Mich. Judge Dismisses Lawsuit Against Restrictive Policy Directives at Catholic Hospitals

July 7, 2015 — A federal judge in Michigan last week dismissed a lawsuit filed by the American Civil Liberties Union alleging that the U.S. Conference of Catholic Bishops' directives for Catholic hospitals impede proper medical care for pregnant women, Michigan Live reports.

Immediately following the decision, the ACLU filed a notice of appeal to the 6th U.S. Circuit Court of Appeals (Hausman, Michigan Live, 7/1).

Lawsuit Background

The ACLU and ACLU of Michigan filed the suit in 2013 on behalf of Tamesha Means, who in 2010 was rushed to the nearest hospital -- Mercy Health Partners in Muskegon, Mich. -- after her water broke when she was 18 weeks pregnant. The fetus had virtually no chance of surviving, and doctors in such a situation typically induce labor or surgically remove the fetus to reduce the woman's chance of infection.

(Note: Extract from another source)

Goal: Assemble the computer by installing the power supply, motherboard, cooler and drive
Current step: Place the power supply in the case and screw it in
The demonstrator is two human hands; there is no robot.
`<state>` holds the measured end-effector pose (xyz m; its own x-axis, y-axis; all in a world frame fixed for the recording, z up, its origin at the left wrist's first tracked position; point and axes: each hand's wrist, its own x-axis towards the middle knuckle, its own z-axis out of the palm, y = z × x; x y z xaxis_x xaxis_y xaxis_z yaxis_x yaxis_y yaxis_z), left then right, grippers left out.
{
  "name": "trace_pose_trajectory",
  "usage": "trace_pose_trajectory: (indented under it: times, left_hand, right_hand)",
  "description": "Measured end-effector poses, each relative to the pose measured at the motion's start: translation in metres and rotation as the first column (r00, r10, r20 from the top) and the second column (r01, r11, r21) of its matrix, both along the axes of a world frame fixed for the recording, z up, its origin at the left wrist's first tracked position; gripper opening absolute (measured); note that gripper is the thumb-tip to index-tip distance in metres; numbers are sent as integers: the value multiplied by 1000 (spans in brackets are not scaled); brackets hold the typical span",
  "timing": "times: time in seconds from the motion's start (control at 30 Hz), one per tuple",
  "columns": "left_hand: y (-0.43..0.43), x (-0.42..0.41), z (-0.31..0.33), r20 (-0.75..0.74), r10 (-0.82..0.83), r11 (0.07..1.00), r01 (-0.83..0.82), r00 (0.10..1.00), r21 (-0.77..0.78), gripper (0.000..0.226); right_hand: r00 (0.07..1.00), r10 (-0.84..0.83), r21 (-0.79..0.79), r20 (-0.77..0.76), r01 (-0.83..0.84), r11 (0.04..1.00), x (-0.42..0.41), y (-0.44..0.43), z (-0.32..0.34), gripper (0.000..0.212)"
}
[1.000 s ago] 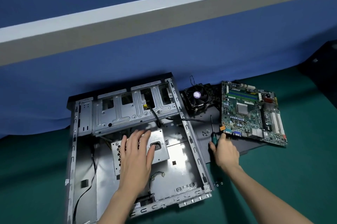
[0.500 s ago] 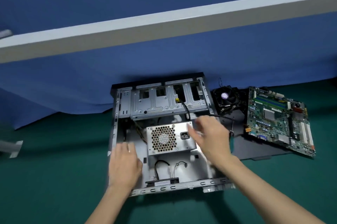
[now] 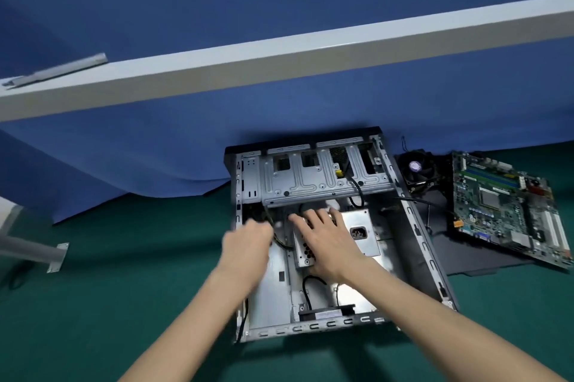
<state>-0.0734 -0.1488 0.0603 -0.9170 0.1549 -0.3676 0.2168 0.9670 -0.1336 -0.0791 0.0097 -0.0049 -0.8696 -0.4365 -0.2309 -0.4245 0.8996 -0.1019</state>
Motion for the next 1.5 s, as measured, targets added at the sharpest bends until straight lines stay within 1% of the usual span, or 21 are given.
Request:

According to the suit, the doctors at Mercy Health did not admit Means for observation or inform her that the fetus was in danger and her own health could be at risk. Means also alleges that she was in "excruciating pain" but was sent home twice without being offered appropriate medical treatment or informed of her options. She returned a third time, at which point she had developed an infection, and began to miscarry as the hospital was preparing her discharge paperwork. The baby was pronounced dead two-and-a-half hours after delivery.

The suit argued that USCCB places its religious beliefs ahead of the health and welfare of patients. It also alleges that USCCB is ultimately responsible for the unnecessary trauma and harm suffered by Means and other women in similar situations at other Catholic hospitals (Women's Health Policy Report, 3/24/14). Specifically, the suit centered on the Ethical and Religious Directives for Catholic Health Care Services, a set of policies that prevent women from obtaining abortions and prohibit informing women if the procedure is an option.

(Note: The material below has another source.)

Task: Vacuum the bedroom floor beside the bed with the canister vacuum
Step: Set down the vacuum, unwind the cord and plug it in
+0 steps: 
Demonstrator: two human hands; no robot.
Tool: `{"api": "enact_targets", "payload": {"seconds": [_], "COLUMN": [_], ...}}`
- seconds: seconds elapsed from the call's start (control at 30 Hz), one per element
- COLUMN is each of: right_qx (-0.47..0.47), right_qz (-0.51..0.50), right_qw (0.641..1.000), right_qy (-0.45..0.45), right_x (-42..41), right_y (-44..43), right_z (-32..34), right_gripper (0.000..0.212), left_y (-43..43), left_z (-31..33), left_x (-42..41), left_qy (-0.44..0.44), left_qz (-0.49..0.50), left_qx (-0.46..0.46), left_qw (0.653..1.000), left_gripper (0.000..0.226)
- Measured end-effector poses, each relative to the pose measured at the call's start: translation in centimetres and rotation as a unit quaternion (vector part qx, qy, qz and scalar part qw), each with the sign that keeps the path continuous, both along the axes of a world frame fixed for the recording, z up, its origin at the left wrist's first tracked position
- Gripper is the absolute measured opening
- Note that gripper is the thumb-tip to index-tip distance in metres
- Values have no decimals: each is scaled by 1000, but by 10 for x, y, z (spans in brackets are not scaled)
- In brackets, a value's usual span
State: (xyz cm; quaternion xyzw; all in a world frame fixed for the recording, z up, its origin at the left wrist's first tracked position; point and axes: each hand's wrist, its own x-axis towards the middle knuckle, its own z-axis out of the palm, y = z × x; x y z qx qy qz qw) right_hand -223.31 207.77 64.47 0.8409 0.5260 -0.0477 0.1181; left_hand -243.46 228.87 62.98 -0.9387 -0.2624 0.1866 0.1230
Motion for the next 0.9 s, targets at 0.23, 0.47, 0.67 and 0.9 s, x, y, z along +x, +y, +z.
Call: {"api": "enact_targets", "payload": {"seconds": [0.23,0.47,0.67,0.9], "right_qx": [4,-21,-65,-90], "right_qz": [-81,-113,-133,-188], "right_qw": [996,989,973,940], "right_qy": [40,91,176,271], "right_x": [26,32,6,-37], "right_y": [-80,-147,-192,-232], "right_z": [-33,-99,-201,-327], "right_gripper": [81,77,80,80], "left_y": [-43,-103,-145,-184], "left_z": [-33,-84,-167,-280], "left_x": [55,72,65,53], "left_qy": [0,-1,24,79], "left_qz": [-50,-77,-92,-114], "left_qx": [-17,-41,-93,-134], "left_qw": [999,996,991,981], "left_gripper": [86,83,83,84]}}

The lawsuit requested damages and acknowledgement that the conference acted negligently "not only to provide a remedy for the trauma she suffered, but also to prevent other women in her situation from suffering similar harm in the future," according to the complaint.

Reasons for Lawsuit Dismissal

According to Michigan Live, U.S. District Judge Robert Holmes Bell dismissed the suit because federal courts in Michigan do not have control over policy mandates made by the Washington, D.C.-based bishops' conference.

Further, he said courts should not be involved in religious doctrinal decisions, which he said informed the hospital's policy directive. He wrote, "It is not up to the Court to mandate the larger structural and policy reform to Catholic hospitals that Plaintiff seeks; that issue is left to the Church and its tribunals."

Bell said Means could sue medical providers for inadequate care but could not sue religious organizations or leaders for their doctrine.

Meanwhile, Means said the decision was "devastating," but she pledged to "continue to stand up and speak for every woman who's suffered like I have at the hands of religiously affiliated hospitals" (Michigan Live, 7/1).